## [Task prompt]
Your task is to set down the line containing "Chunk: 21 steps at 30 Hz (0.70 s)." and every later line of the entries, word for word, including the last.

## [Exercise input]
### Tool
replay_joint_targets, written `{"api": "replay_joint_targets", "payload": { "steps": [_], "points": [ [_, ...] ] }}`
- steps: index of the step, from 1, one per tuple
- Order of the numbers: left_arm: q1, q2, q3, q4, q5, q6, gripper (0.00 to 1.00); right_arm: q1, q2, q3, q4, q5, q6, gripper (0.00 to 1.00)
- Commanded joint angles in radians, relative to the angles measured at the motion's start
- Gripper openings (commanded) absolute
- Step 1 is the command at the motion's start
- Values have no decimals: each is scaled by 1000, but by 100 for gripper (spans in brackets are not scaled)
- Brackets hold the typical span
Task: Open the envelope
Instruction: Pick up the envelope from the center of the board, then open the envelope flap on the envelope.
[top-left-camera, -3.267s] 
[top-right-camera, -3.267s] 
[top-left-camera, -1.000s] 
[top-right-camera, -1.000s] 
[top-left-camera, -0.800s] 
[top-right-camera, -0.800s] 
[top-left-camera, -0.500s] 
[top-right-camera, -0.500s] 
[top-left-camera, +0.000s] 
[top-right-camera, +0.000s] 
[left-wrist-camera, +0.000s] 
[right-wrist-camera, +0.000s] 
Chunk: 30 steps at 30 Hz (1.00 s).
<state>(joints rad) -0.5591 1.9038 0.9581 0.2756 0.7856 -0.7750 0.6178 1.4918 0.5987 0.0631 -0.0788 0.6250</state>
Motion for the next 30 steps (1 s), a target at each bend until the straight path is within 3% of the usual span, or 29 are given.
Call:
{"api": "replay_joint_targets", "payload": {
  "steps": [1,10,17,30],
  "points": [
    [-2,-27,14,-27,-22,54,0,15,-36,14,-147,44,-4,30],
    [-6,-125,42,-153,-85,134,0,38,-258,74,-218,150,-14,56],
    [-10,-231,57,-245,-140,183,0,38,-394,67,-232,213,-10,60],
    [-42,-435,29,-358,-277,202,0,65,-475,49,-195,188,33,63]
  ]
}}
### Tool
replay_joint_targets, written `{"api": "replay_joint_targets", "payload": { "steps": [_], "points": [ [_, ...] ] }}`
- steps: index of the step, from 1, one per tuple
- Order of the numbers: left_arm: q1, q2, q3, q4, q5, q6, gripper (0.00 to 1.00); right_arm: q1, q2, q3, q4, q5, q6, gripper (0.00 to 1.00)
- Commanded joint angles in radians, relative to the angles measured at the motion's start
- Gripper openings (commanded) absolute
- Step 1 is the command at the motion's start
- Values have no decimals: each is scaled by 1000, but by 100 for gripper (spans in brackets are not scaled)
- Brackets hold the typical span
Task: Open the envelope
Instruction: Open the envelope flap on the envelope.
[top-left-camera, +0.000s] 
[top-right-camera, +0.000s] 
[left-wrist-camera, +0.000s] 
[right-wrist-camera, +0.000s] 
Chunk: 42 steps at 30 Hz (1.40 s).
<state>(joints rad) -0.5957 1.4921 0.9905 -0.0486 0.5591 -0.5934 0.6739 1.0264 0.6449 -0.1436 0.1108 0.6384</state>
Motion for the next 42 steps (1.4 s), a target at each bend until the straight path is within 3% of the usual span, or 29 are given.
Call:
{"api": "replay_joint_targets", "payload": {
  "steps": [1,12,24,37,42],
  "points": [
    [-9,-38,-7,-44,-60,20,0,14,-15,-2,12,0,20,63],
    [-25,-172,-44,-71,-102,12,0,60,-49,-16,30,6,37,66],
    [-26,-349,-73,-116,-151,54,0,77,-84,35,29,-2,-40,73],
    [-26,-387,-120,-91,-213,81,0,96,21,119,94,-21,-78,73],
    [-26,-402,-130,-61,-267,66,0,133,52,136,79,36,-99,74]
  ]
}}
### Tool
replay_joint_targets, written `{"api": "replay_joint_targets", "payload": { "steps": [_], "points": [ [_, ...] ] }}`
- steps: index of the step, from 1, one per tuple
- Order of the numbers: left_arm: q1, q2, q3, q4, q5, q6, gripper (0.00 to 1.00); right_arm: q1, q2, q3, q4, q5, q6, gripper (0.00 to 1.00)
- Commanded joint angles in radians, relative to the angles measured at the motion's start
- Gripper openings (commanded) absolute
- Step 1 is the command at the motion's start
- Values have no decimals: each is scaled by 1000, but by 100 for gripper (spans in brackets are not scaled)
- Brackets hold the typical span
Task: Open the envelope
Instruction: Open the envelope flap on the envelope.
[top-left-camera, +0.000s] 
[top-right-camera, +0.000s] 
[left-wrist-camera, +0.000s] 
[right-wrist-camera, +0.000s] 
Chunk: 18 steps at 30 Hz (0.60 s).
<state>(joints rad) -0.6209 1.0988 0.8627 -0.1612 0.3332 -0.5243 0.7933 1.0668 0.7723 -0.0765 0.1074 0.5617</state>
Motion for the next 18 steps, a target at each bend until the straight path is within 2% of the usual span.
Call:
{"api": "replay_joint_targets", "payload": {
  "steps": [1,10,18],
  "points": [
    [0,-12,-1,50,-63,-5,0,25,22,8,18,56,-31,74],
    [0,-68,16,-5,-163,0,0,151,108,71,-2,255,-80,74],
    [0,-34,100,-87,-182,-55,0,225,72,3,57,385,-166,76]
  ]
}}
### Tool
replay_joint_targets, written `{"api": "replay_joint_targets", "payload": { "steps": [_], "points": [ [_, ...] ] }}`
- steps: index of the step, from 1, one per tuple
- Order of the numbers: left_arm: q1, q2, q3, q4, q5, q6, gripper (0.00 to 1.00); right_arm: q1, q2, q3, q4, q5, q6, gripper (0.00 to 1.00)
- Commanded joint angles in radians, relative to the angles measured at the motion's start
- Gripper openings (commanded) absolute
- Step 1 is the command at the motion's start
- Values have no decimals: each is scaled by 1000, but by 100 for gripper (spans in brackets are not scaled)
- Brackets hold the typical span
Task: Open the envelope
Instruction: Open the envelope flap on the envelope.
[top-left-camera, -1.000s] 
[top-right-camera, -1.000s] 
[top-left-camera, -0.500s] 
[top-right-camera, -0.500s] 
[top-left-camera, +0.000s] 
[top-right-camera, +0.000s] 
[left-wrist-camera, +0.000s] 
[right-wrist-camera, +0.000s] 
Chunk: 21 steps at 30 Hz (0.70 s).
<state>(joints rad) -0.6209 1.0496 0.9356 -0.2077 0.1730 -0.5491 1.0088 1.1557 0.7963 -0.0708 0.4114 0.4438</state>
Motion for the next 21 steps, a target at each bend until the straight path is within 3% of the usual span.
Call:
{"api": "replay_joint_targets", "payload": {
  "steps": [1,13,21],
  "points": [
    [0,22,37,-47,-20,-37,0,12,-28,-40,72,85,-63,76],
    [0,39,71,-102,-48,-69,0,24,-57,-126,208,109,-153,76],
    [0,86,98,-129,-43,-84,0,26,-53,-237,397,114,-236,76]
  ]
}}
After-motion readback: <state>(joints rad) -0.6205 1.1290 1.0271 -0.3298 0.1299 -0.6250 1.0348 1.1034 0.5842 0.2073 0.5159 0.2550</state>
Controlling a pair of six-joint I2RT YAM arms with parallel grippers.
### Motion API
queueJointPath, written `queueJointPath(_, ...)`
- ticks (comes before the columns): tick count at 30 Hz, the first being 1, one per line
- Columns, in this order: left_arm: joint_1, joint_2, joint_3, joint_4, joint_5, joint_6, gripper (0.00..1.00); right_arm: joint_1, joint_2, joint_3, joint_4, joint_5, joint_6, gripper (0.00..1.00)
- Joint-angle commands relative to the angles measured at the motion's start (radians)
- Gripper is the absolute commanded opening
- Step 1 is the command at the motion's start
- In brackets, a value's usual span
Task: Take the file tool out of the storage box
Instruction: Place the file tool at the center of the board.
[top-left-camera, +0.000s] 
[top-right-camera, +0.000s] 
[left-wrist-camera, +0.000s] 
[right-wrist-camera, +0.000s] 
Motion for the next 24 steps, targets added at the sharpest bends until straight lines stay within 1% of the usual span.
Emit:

## [Output below]
Chunk: 21 steps at 30 Hz (0.70 s).
<state>(joints rad) -0.6209 1.0496 0.9356 -0.2077 0.1730 -0.5491 1.0088 1.1557 0.7963 -0.0708 0.4114 0.4438</state>
Motion for the next 21 steps, a target at each bend until the straight path is within 3% of the usual span.
Call:
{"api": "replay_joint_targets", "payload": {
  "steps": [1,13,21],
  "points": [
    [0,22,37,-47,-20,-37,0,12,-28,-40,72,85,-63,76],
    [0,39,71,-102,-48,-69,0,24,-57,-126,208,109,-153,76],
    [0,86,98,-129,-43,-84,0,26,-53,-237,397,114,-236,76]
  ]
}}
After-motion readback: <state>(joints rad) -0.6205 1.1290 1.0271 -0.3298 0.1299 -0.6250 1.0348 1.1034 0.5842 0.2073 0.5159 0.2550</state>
Controlling a pair of six-joint I2RT YAM arms with parallel grippers.
### Motion API
queueJointPath, written `queueJointPath(_, ...)`
- ticks (comes before the columns): tick count at 30 Hz, the first being 1, one per line
- Columns, in this order: left_arm: joint_1, joint_2, joint_3, joint_4, joint_5, joint_6, gripper (0.00..1.00); right_arm: joint_1, joint_2, joint_3, joint_4, joint_5, joint_6, gripper (0.00..1.00)
- Joint-angle commands relative to the angles measured at the motion's start (radians)
- Gripper is the absolute commanded opening
- Step 1 is the command at the motion's start
- In brackets, a value's usual span
Task: Take the file tool out of the storage box
Instruction: Place the file tool at the center of the board.
[top-left-camera, +0.000s] 
[top-right-camera, +0.000s] 
[left-wrist-camera, +0.000s] 
[right-wrist-camera, +0.000s] 
Motion for the next 24 steps, targets added at the sharpest bends until straight lines stay within 1% of the usual span.
Emit:

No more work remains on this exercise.